Die globale Erwärmung aufzuhalten, selbst wenn der Ausstoß von Treibhausgasen weiter zunimmt – dazu steht zweierlei zur Diskussion: erstens die Sonneneinstrahlung abzuschwächen, etwa mithilfe von Partikeln in der Atmosphäre (Prinzip Vulkan), oder Treibhausgase zu binden, etwa durch Ozeandüngung (Prinzip Algenpest).

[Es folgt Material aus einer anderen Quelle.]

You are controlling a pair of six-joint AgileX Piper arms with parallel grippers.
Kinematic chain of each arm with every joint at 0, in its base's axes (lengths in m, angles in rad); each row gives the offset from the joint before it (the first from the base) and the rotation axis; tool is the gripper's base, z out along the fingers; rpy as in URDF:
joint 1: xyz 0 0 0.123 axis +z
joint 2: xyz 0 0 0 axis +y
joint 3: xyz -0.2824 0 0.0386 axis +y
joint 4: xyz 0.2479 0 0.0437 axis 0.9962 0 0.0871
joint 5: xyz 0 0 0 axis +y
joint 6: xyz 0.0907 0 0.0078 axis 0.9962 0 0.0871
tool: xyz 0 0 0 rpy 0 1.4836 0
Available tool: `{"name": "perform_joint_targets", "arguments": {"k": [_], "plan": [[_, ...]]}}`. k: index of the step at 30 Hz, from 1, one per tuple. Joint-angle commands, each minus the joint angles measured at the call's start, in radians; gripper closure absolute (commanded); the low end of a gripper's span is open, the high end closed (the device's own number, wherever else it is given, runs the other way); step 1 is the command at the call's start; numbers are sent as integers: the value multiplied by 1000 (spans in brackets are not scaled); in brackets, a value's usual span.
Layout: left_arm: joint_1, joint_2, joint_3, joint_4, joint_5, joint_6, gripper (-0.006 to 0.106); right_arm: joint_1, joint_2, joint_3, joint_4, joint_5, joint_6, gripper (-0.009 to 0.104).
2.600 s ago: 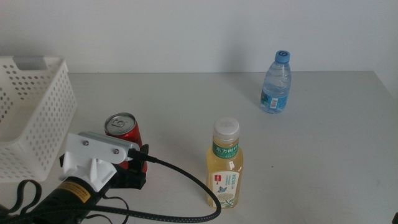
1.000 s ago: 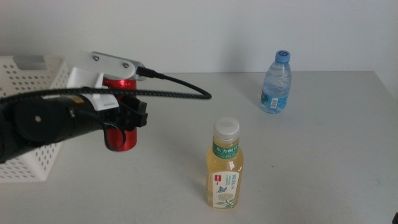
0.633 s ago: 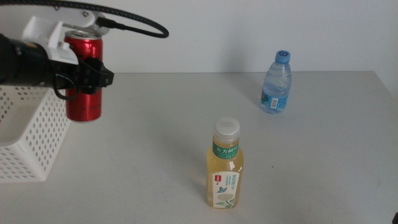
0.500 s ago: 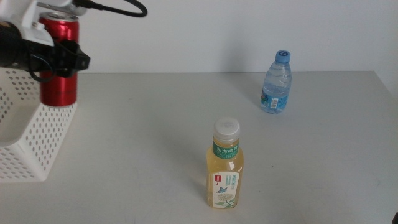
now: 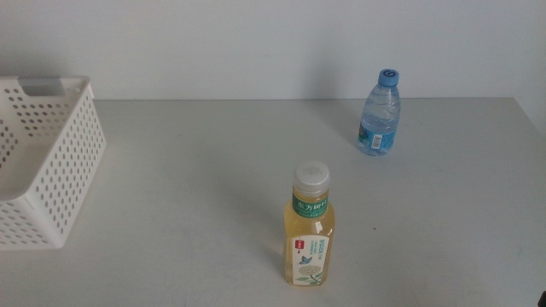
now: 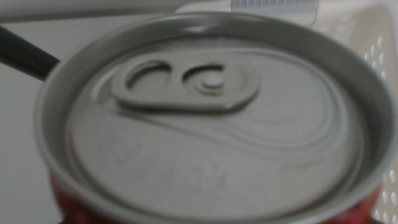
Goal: Use arms to grab the bottles and put them into the dustbin to the left of the table.
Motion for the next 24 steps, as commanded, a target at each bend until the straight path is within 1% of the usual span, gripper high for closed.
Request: {"name": "perform_joint_targets", "arguments": {"k": [1, 4, 9, 16, 21, 24], "plan": [[3, 11, -91, -41, -8, 40, 102, 4, -22, -10, -11, -73, -4, 1], [3, 68, -139, -58, 25, 58, 102, 4, -22, -10, -11, -73, -4, 1], [3, 133, -177, -59, 23, 58, 102, 4, -22, -10, -11, -73, -4, 1], [3, 218, -175, -65, 61, 57, 102, 4, -22, -10, -11, -73, -4, 1], [3, 290, -175, -108, 64, 60, 102, 4, -22, -10, -11, -73, -4, 1], [0, 322, -175, -97, 63, 63, 102, 4, -22, -10, -11, -73, -4, 1]]}}
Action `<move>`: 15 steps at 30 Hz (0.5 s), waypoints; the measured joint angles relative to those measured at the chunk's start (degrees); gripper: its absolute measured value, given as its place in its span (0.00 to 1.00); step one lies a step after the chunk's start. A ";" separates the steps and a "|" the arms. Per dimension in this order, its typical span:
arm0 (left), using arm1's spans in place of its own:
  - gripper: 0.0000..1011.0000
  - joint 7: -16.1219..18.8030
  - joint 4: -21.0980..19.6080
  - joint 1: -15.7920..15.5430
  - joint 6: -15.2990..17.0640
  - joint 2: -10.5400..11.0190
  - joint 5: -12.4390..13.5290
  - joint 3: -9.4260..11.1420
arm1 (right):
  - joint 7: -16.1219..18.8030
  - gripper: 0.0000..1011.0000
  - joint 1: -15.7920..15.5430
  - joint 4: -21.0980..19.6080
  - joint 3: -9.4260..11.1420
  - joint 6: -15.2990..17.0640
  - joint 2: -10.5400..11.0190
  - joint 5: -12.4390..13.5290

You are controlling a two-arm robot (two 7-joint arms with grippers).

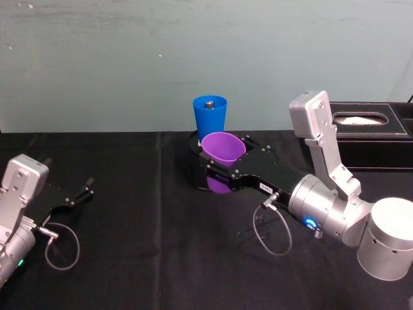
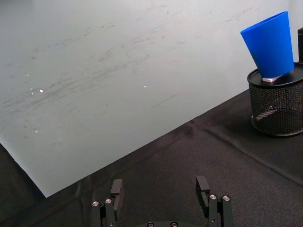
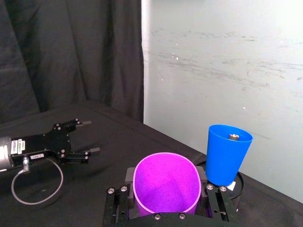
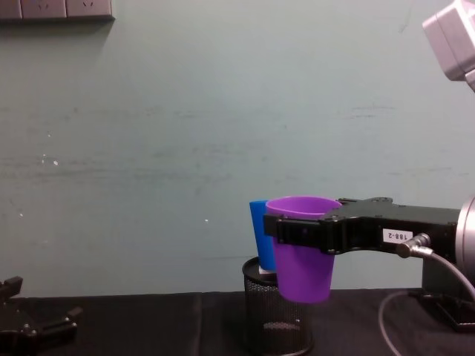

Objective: Pick up one cup with a gripper and tap it against the other cup.

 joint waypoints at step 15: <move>0.99 0.00 0.00 0.00 0.00 0.00 0.00 0.00 | 0.00 0.73 0.00 0.00 0.00 0.00 0.00 0.00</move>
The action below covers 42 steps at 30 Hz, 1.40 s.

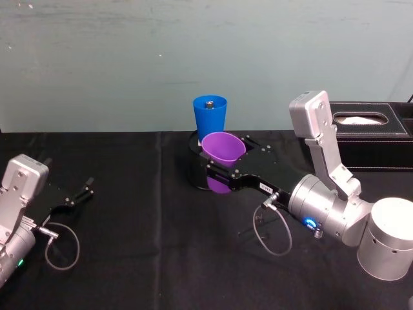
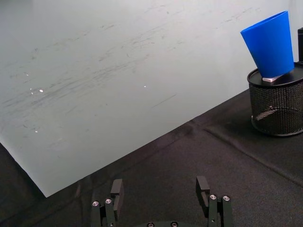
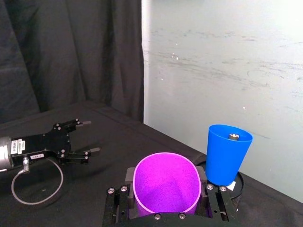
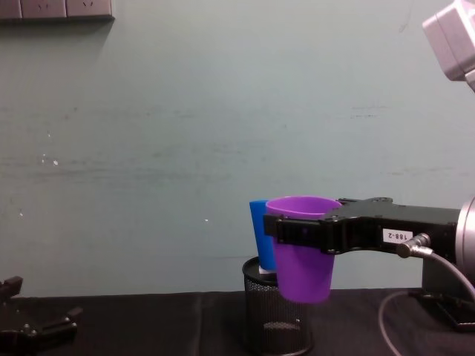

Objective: Pick up one cup with a gripper and tap it against the other cup.

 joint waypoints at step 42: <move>0.99 0.00 0.00 0.00 0.00 0.00 0.00 0.00 | -1.14 0.73 3.90 3.94 -0.20 3.09 -1.68 2.07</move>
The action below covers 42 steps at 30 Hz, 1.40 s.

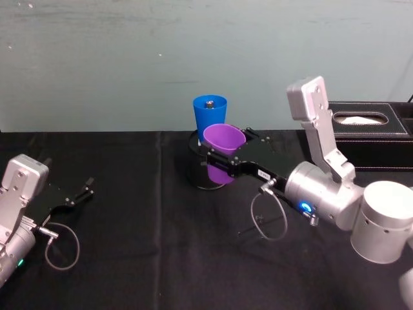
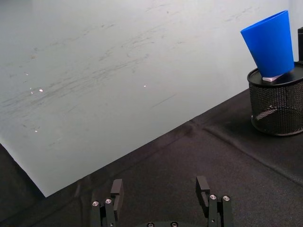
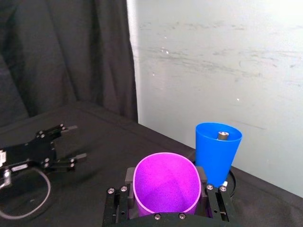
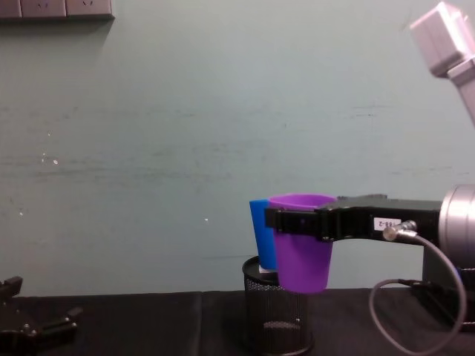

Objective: Pick up one cup with a gripper and tap it against the other cup.

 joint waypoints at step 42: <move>0.99 0.00 0.00 0.00 0.00 0.00 0.00 0.00 | -2.78 0.73 13.23 19.41 -1.21 -1.24 -9.12 -2.73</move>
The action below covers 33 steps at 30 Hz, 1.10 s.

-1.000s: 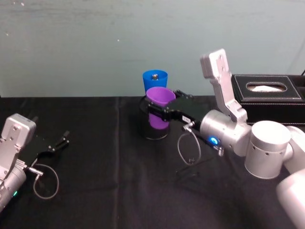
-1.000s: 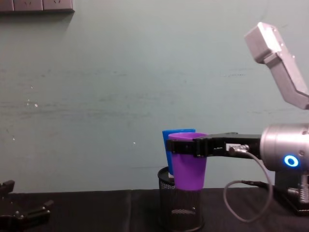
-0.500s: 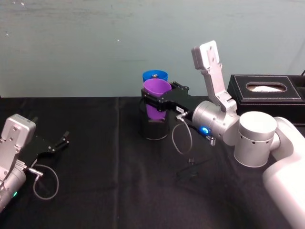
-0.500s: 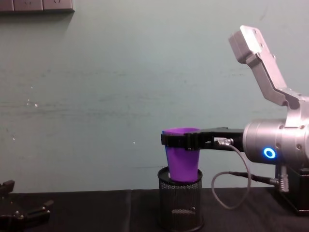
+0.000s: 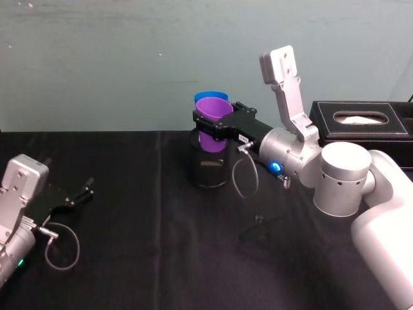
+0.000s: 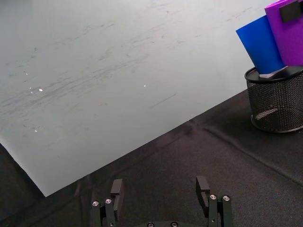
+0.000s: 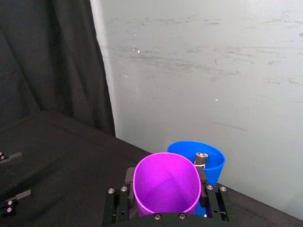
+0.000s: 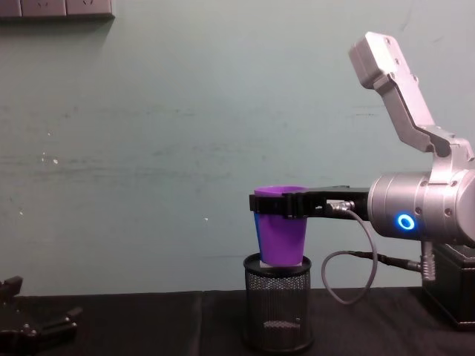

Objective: Pick up one cup with a gripper and tap it against the other cup.

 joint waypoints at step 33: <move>0.99 0.00 0.00 0.00 0.00 0.00 0.00 0.00 | 0.58 0.73 0.85 2.06 1.20 -1.61 -1.26 0.20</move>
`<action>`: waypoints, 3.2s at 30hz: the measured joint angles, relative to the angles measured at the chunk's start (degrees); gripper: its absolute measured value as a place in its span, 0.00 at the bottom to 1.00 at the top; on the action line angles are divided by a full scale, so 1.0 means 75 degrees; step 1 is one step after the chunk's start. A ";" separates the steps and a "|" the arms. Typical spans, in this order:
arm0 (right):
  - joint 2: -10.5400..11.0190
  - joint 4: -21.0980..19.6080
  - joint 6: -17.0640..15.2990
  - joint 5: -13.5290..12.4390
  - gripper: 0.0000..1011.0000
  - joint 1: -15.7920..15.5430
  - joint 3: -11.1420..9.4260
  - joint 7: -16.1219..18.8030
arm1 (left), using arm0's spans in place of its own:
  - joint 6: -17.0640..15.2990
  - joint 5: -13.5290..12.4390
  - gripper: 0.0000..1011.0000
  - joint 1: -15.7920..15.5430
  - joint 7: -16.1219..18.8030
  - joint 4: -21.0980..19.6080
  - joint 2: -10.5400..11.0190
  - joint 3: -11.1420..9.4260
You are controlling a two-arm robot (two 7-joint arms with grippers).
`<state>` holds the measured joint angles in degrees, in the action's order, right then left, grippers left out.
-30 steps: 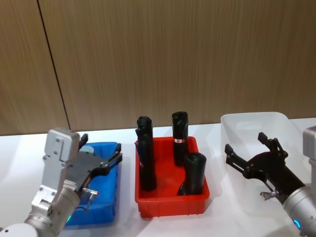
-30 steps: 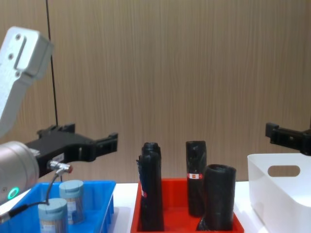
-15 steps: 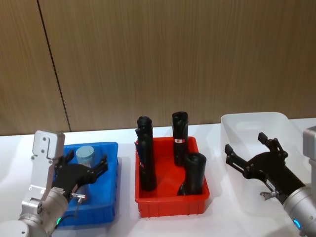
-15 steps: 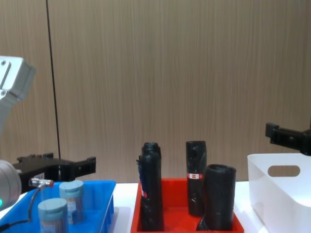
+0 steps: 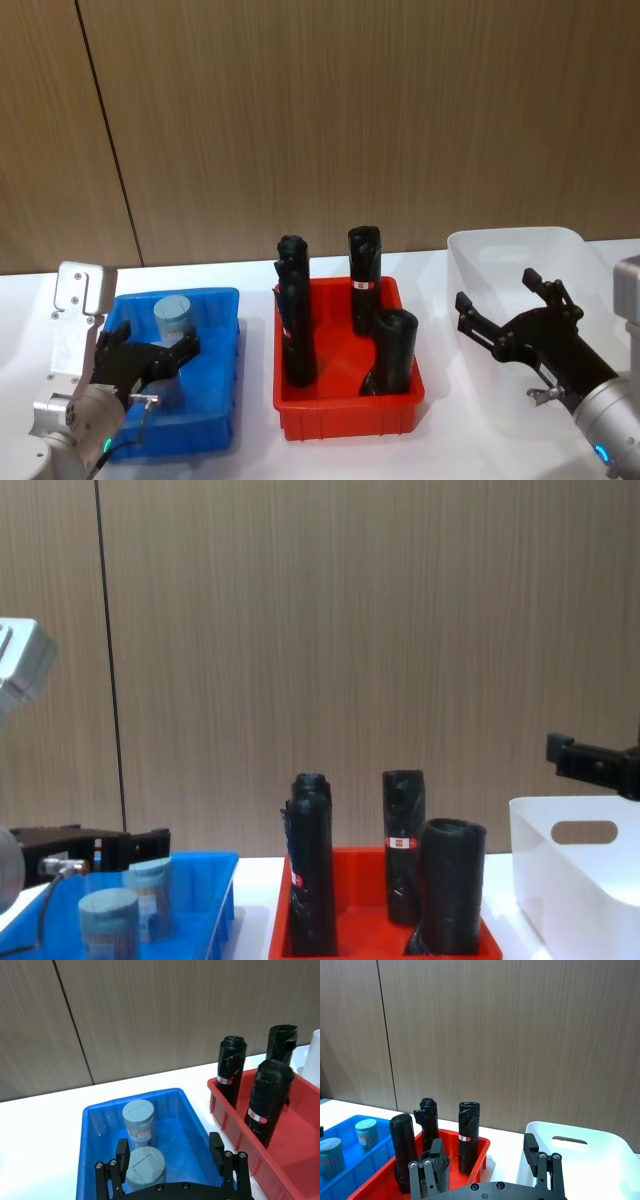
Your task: Pick the cotton swabs from the blue box and place them into the white box.
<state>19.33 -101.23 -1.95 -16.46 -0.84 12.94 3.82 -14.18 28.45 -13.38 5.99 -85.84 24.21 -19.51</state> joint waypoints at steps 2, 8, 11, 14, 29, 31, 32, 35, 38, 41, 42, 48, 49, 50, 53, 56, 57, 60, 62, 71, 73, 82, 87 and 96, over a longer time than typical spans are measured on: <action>0.0000 0.0000 0.0000 0.0000 0.99 0.0000 0.0000 0.0000 | -0.0143 0.0054 0.99 -0.0005 0.0097 -0.0024 0.0000 0.0027; 0.0000 0.0000 0.0000 0.0000 0.99 0.0000 0.0000 0.0000 | -0.0476 0.0172 0.99 -0.0023 0.0289 -0.0059 0.0001 0.0102; 0.0000 0.0000 0.0000 0.0000 0.99 0.0000 0.0000 0.0000 | -0.0552 0.0204 0.99 -0.0042 0.0324 -0.0054 -0.0003 0.0126; 0.0000 0.0000 0.0000 0.0000 0.99 0.0000 0.0000 0.0000 | -0.0648 0.0236 0.99 -0.0076 0.0343 -0.0001 -0.0019 0.0150; 0.0000 0.0000 0.0000 0.0000 0.99 0.0000 0.0000 0.0000 | -0.0946 0.0195 0.99 -0.0399 0.0219 0.0637 -0.0213 0.0199; 0.0000 0.0000 0.0000 0.0000 0.99 0.0000 -0.0001 0.0000 | -0.0966 0.0166 0.99 -0.0464 0.0173 0.0758 -0.0250 0.0202; 0.0000 0.0000 0.0000 0.0000 0.99 0.0000 0.0000 0.0000 | -0.0976 0.0143 0.99 -0.0504 0.0135 0.0829 -0.0271 0.0203; 0.0000 0.0000 0.0000 0.0000 0.99 0.0000 0.0000 0.0000 | -0.0988 0.0113 0.99 -0.0572 0.0077 0.0944 -0.0306 0.0205; 0.0000 0.0000 0.0000 0.0000 0.99 0.0000 0.0000 0.0000 | -0.0996 0.0046 0.99 -0.0692 -0.0039 0.1155 -0.0370 0.0205; 0.0000 0.0000 0.0000 0.0000 0.99 0.0000 0.0000 0.0000 | -0.0998 0.0009 0.99 -0.0758 -0.0098 0.1282 -0.0408 0.0204; 0.0000 0.0000 0.0000 0.0000 0.99 0.0000 0.0000 0.0000 | -0.0998 -0.0023 0.99 -0.0813 -0.0146 0.1376 -0.0438 0.0202; 0.0000 0.0000 0.0000 0.0000 0.99 0.0000 0.0000 0.0000 | -0.0995 -0.0117 0.99 -0.0982 -0.0290 0.1686 -0.0535 0.0187; 0.0000 0.0000 0.0000 0.0000 0.99 0.0000 0.0000 0.0000 | -0.0992 -0.0147 0.99 -0.1029 -0.0333 0.1771 -0.0559 0.0184; 0.0000 0.0000 0.0000 0.0000 0.99 0.0000 0.0000 0.0000 | -0.0990 -0.0159 0.99 -0.1060 -0.0351 0.1826 -0.0576 0.0181; 0.0000 0.0000 0.0000 0.0000 0.99 0.0000 0.0000 0.0000 | -0.0982 -0.0217 0.99 -0.1153 -0.0425 0.1995 -0.0629 0.0168; 0.0000 0.0000 0.0000 0.0000 0.99 0.0000 0.0000 0.0000 | -0.0974 -0.0274 0.99 -0.1241 -0.0503 0.2170 -0.0683 0.0156; 0.0000 0.0000 0.0000 0.0000 0.99 0.0000 0.0000 0.0000 | -0.0971 -0.0287 0.99 -0.1255 -0.0520 0.2196 -0.0691 0.0154; 0.0000 0.0000 0.0000 0.0000 0.99 0.0000 -0.0001 0.0000 | -0.0962 -0.0341 0.99 -0.1341 -0.0590 0.2356 -0.0741 0.0139; 0.0000 0.0000 0.0000 0.0000 0.99 0.0000 0.0000 0.0000 | -0.0954 -0.0384 0.99 -0.1397 -0.0646 0.2465 -0.0775 0.0129; 0.0000 0.0000 0.0000 0.0000 0.99 0.0000 0.0000 0.0000 | -0.0920 -0.0489 0.94 -0.1534 -0.0788 0.2745 -0.0857 0.0113; 0.0000 0.0000 0.0000 0.0000 0.99 0.0000 0.0000 0.0000 | -0.0909 -0.0505 0.90 -0.1554 -0.0821 0.2792 -0.0870 0.0111; 0.0000 0.0000 0.0000 0.0000 0.99 0.0000 0.0000 0.0000 | -0.0868 -0.0536 0.66 -0.1577 -0.0873 0.2858 -0.0891 0.0126; 0.0000 0.0000 0.0000 0.0000 0.99 0.0000 0.0000 0.0000 | -0.0770 -0.0545 0.66 -0.1530 -0.0873 0.2791 -0.0879 0.0147; 0.0000 0.0000 0.0000 0.0000 0.99 0.0000 0.0000 0.0000 | -0.0329 -0.0630 0.66 -0.1342 -0.1004 0.2375 -0.0759 0.0207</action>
<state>19.33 -101.23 -1.95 -16.46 -0.84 12.94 3.83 -16.65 23.73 -23.44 -1.54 -68.02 18.52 -17.96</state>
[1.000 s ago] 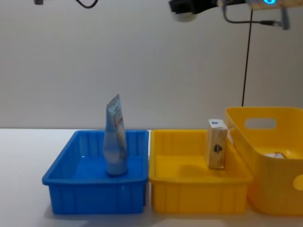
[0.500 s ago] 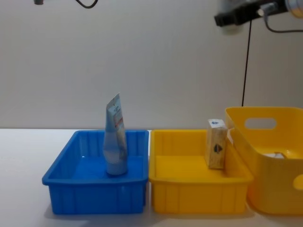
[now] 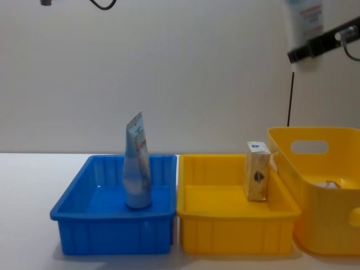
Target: Bimanual collaborative sorting of washing and personal care products
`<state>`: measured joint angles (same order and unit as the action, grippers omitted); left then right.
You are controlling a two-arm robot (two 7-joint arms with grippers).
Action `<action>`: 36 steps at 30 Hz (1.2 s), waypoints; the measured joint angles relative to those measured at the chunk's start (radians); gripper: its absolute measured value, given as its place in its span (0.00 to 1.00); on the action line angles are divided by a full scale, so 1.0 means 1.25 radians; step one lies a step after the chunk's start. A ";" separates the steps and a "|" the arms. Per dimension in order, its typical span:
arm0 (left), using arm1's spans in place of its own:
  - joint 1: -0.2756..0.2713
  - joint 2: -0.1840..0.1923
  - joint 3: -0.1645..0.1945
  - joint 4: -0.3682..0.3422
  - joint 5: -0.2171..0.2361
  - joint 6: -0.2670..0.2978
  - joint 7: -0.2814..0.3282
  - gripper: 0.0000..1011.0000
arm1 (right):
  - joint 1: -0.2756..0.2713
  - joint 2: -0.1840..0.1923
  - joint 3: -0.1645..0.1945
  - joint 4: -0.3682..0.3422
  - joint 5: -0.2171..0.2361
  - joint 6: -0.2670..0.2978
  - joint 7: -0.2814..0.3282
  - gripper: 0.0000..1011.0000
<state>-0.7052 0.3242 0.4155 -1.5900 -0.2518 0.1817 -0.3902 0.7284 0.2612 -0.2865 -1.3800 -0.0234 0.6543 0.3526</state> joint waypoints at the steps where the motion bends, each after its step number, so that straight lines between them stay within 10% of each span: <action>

Als Bremerhavener Forscher vor einem Jahr im Südatlantik so eine – kleine – Algenblüte erzeugten und untersuchten, gerieten sie in Deutschland unter Beschuss. In Pacific Grove wurde deutlich, wie weit Pläne andernorts schon gediehen sind: US-Geoingenieure diskutieren, mit welchen Flugzeugtypen man am besten Vulkan spielen kann. In Russland laufen Experimente in niedrigen Atmosphärenschichten längst. An Forschungsgeldern mangelt es jedenfalls nicht.

Warum also sich einschränken? Damit einem das System Erde nicht um die Ohren fliegt! Zu komplex ist die Klimaphysik, zu unerforscht sind die Nebenwirkungen. Grundlagenforschung zum Geoengineering ist sinnvoll, aber sie braucht – genauso wie die Stammzellforschung – Tabus. Zeitlich und räumlich begrenzte Versuche auf dem eigenen Territorium könnten erlaubt sein. Aber wer tonnenweise Ruß in die Luft schießt, der um die halbe Welt fliegt, handelt unverantwortlich.

Jede Diskussion müsse "in Demut" geführt werden, so die unverbindliche Asilomar-Abschlusserklärung. Die Geoingenieure allein sind da überfordert. Sie brauchen Nachhilfe von Risikoforschern, Sozialwissenschaftlern, Volksvertretern. Die britische Royal Society hat längst differenziert Stellung bezogen, US-Wissenschaftsverbände ebenso. Und Deutschland? Es gibt einen runden Tisch, an dem sich, von der Öffentlichkeit unbemerkt, ein paar Experten treffen. Ganze zwei Mal bisher. Mehr Transparenz, bitte – und mehr Tempo! Sonst fällt uns bald der Himmel auf den Kopf.